Problem requirements: Once the line with "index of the" is found in the entries below, print it and each following line exactly, stopping after the line with "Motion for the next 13"; print nothing else.

Input data:
Start of Block

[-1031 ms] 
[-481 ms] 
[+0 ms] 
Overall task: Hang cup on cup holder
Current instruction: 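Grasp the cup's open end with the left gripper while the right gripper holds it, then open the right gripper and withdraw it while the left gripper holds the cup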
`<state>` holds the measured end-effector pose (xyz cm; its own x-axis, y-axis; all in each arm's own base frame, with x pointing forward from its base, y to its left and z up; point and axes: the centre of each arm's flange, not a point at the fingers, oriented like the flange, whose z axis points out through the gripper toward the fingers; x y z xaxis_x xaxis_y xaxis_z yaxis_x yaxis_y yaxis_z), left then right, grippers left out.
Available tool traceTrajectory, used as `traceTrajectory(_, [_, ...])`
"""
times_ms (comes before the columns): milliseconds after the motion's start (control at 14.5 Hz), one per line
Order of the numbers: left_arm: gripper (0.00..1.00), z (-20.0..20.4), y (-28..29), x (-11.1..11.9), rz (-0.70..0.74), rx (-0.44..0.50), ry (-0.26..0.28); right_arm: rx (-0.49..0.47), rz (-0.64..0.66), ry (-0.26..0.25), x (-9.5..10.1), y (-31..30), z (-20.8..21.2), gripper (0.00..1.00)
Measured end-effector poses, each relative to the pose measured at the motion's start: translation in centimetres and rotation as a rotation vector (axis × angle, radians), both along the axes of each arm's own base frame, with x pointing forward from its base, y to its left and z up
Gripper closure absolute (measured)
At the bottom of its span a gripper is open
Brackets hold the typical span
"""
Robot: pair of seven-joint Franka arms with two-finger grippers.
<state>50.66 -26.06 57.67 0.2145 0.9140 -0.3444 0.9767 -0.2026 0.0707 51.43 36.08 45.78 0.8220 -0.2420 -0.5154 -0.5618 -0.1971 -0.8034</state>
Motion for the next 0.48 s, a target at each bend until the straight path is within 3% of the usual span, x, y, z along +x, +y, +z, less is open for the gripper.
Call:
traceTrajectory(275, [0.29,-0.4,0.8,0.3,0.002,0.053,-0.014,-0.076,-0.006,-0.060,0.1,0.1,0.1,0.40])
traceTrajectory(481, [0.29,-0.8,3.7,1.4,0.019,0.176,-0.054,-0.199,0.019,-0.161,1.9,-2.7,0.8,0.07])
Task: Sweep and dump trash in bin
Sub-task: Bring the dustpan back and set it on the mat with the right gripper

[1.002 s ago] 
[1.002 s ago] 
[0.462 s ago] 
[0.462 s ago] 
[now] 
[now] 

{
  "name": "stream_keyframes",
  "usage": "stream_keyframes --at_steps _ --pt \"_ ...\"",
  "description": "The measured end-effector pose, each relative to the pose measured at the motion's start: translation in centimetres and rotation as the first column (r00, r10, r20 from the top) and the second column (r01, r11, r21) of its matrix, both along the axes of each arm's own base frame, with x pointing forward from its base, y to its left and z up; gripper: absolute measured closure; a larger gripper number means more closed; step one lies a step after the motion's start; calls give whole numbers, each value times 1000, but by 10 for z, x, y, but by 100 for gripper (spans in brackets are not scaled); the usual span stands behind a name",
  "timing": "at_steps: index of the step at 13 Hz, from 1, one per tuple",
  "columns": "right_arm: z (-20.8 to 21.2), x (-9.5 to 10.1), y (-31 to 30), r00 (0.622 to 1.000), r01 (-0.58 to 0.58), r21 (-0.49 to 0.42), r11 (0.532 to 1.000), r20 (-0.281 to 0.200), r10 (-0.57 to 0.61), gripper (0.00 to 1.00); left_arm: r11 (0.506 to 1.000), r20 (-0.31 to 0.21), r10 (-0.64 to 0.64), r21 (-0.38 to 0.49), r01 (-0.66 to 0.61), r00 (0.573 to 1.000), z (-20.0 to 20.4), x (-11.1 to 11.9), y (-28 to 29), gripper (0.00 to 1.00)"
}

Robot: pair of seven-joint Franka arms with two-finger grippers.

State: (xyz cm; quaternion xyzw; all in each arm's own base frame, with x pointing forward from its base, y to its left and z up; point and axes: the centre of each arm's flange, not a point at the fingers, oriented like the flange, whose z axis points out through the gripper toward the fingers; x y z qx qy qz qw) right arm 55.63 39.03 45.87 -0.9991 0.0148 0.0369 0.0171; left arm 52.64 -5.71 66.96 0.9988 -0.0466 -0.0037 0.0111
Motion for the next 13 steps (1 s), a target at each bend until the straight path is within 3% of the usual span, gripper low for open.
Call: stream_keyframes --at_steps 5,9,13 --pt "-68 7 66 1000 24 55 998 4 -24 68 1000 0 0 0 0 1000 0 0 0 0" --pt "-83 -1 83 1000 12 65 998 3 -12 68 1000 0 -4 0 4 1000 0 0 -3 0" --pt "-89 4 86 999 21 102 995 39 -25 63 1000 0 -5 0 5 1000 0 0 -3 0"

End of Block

Solved problem:
  "timing": "at_steps: index of the step at 13 Hz, from 1, one per tuple",
  "columns": "right_arm: z (-20.8 to 21.2), x (-9.5 to 10.1), y (-31 to 30), r00 (0.622 to 1.000), r01 (-0.58 to 0.58), r21 (-0.49 to 0.42), r11 (0.532 to 1.000), r20 (-0.281 to 0.200), r10 (-0.57 to 0.61), gripper (0.00 to 1.00); left_arm: r11 (0.506 to 1.000), r20 (-0.31 to 0.21), r10 (-0.64 to 0.64), r21 (-0.38 to 0.49), r01 (-0.66 to 0.61), r00 (0.573 to 1.000), z (-20.0 to 20.4), x (-11.1 to 11.9), y (-28 to 29), gripper (0.00 to 1.00)"
}

Robot: pair of seven-joint Franka arms with two-finger grippers.

State: (xyz cm; quaternion xyzw; all in each arm's own base frame, with x pointing forward from its base, y to its left and z up; point and axes: the centre of each arm's flange, not a point at the fingers, oriented like the flange, whose z axis points out through the gripper toward the fingers; x y z qx qy qz qw) right arm 55.63 39.03 45.87 -0.9991 0.0148 0.0369 0.0171; left arm 52.64 -5.71 66.96 0.9988 -0.0466 -0.0037 0.0111
Motion for the next 13 steps (1 s), a target at each bend until the straight path is within 3% of the usual span, gripper low for open.

The output requires no additions.